Third, housing and mobility must be planned together. For decades, we built homes far from jobs, schools, and groceries, and then told people to drive. Inverting that logic is essential. Cities should incentivize mixed-use, infill development and eliminate minimum parking requirements that bake car dependency into every building project.

Fourth, we must confront the car-industrial complex at its core: finance. Car debt in the U.S. now totals more than $1.6 trillion. That’s more than all outstanding student loan debt. Eighty percent of new cars and 35% of used cars are purchased with loans, many predatory, high-interest, and longer than the expected life of the vehicle. This isn’t mobility, it’s a form of economic capture.
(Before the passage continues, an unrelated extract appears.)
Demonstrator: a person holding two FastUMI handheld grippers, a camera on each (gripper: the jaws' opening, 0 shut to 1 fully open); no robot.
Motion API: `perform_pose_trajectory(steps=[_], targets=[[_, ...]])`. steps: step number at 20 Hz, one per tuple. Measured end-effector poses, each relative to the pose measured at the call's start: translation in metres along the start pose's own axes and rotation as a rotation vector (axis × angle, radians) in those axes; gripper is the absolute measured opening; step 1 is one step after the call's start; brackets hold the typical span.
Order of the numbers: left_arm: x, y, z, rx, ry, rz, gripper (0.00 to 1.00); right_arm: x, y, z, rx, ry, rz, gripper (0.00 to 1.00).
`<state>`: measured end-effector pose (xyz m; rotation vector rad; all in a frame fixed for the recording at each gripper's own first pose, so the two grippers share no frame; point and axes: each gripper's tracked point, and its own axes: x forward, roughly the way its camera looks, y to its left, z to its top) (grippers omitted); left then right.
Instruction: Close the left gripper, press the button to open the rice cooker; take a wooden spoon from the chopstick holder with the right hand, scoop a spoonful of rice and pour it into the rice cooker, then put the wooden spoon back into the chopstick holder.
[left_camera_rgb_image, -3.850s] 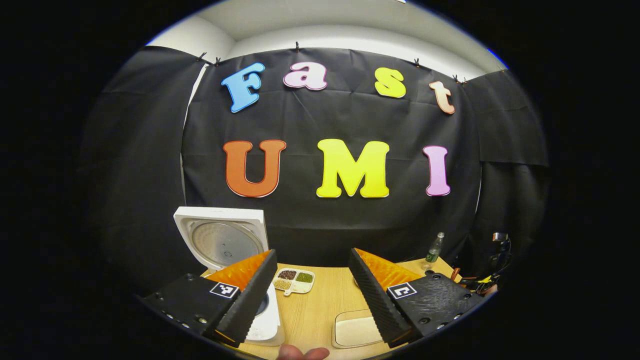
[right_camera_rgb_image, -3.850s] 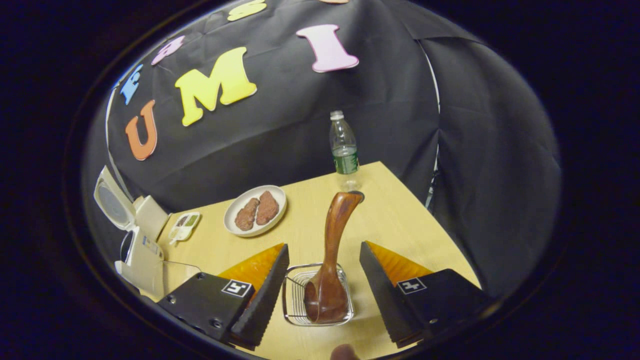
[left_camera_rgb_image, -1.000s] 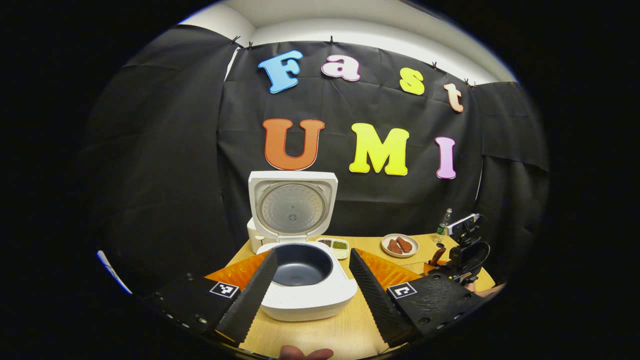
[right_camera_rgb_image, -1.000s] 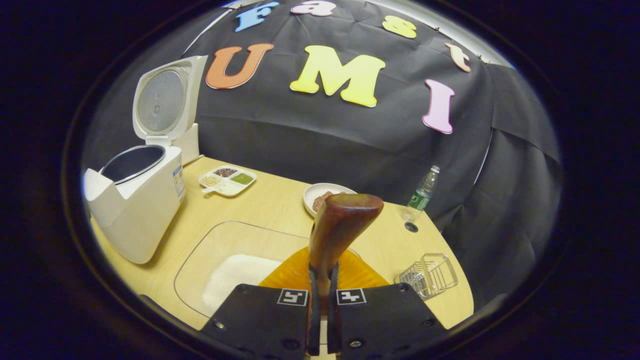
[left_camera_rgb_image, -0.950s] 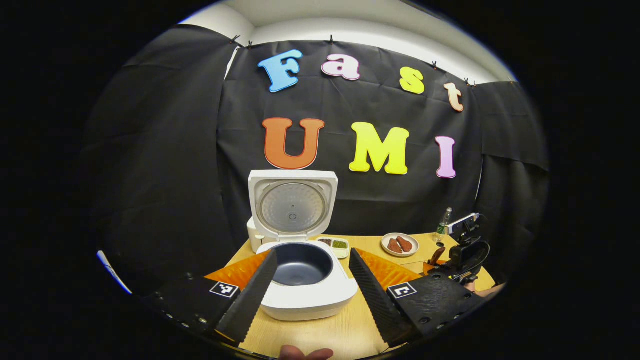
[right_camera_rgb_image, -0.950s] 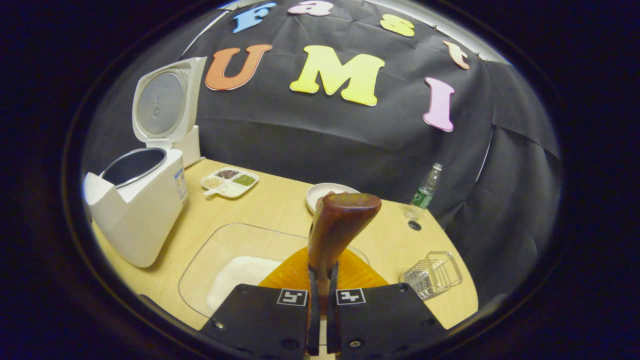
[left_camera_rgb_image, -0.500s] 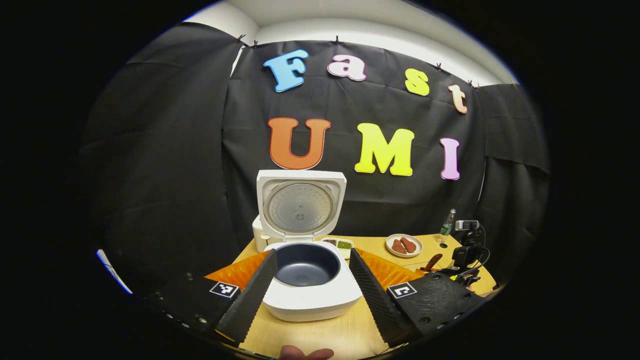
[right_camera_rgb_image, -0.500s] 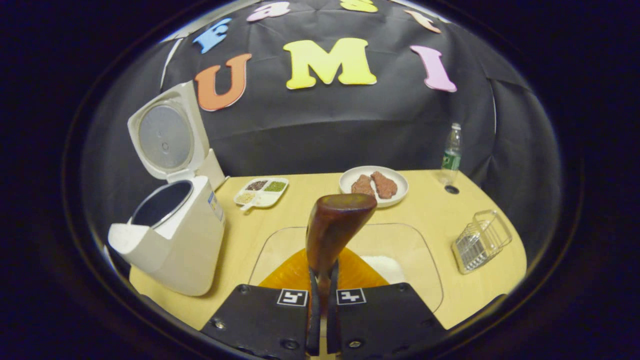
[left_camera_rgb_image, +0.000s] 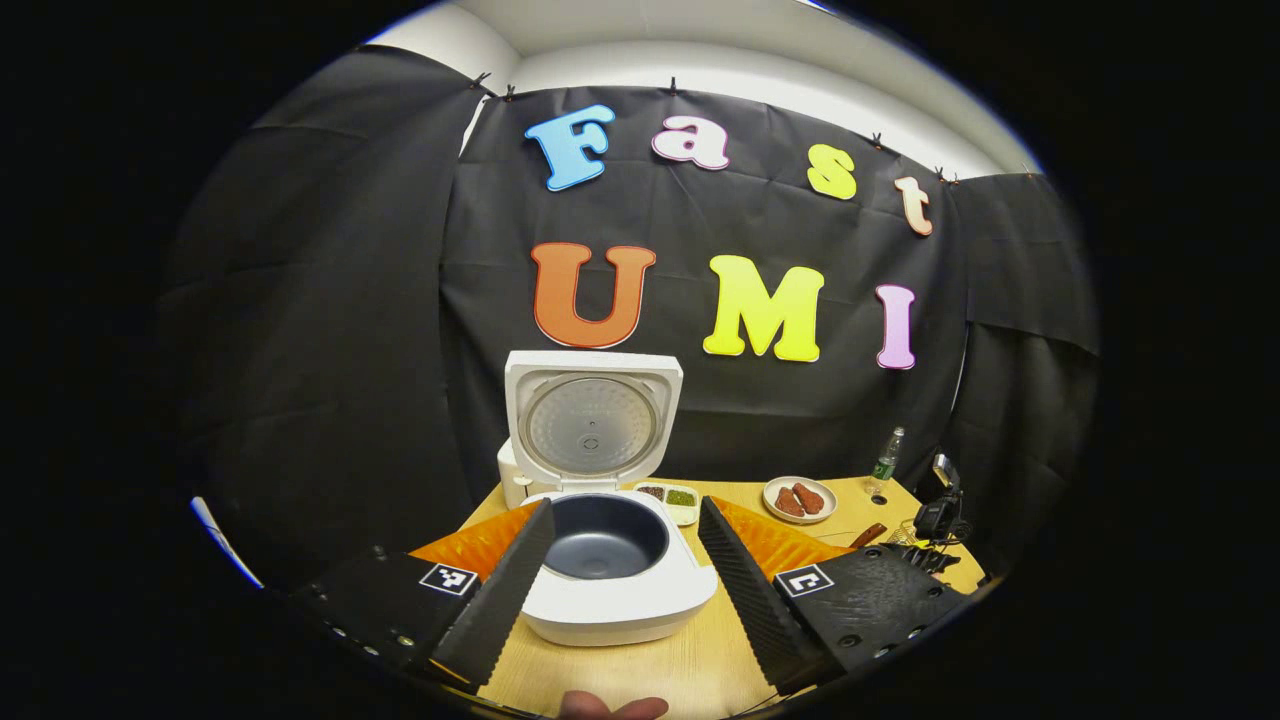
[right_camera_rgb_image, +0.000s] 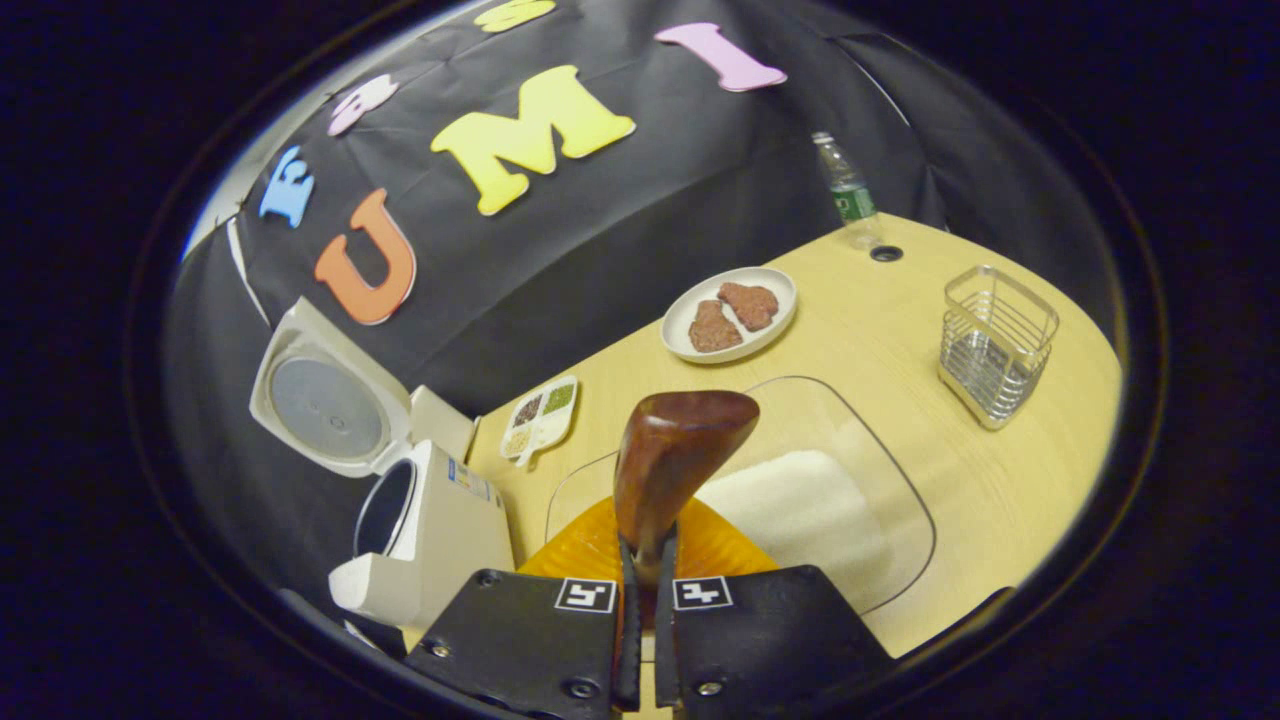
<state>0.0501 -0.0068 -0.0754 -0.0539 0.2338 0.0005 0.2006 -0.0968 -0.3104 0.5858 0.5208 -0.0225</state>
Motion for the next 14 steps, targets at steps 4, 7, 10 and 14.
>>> perform_pose_trajectory(steps=[4, 7, 10, 14], targets=[[-0.004, -0.013, 0.002, -0.003, 0.002, -0.01, 0.93, -0.023, -0.021, 0.033, 0.183, -0.056, 0.022, 0.07], [-0.009, -0.022, 0.006, -0.001, -0.002, -0.021, 0.93, -0.038, -0.037, 0.056, 0.315, -0.108, 0.036, 0.07], [-0.012, -0.028, 0.009, 0.005, -0.006, -0.029, 0.93, -0.054, -0.045, 0.075, 0.391, -0.144, 0.054, 0.07], [-0.019, -0.031, 0.013, 0.006, -0.025, -0.028, 0.93, -0.076, -0.026, 0.096, 0.431, -0.177, 0.119, 0.07]])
Governments can’t fix this by tinkering at the edges. Subsidizing electric cars or building a few charging stations won’t solve the deeper problem: the financial architecture of car dependency. We need policies that actively disincentivize car ownership and use, congestion pricing, car-free zones, and removing subsidies that make driving artificially cheap. At the same time, we must support families through affordable alternatives, dense, walkable neighborhoods, better public schools, and reliable transit.

Fifth, we must reimagine how we measure success. For decades, traffic engineers and city planners envisaged good planning in terms of how fast and efficiently traffic could flow. We need to shift that metric toward human flourishing and what makes a city liveable in the 21st century. Is it safe to walk your child to school? Can a teenager get to a job without a car? Are parks and clinics accessible without driving? If not, the system is failing.

Not a dream

Reversing car-centric design is not a utopian dream. Cities around the world are already doing it. Paris is removing 70,000 parking spaces to make room for bikes and trees. Barcelona is expanding its network of “superblocks” that prioritize pedestrians and eliminate through-traffic. Oslo removed cars entirely from its city center and saw foot traffic, and local business, surge. Cities in the Global South are pioneering new forms of green micormobility, such as Jakarta where the government has set a target of electrifying 2.1 million motor cyles by the end of 2025

These changes we need in cities aren’t just about mobility. They’re about public health, economic equity, and climate resilience. They’re about repairing the social fabric that cars have slowly unraveled. And most importantly, they’re about freedom, not the isolated, debt-ridden version sold by car commercials, but the real kind: the freedom to move, to breathe clean air, to live in a thriving community.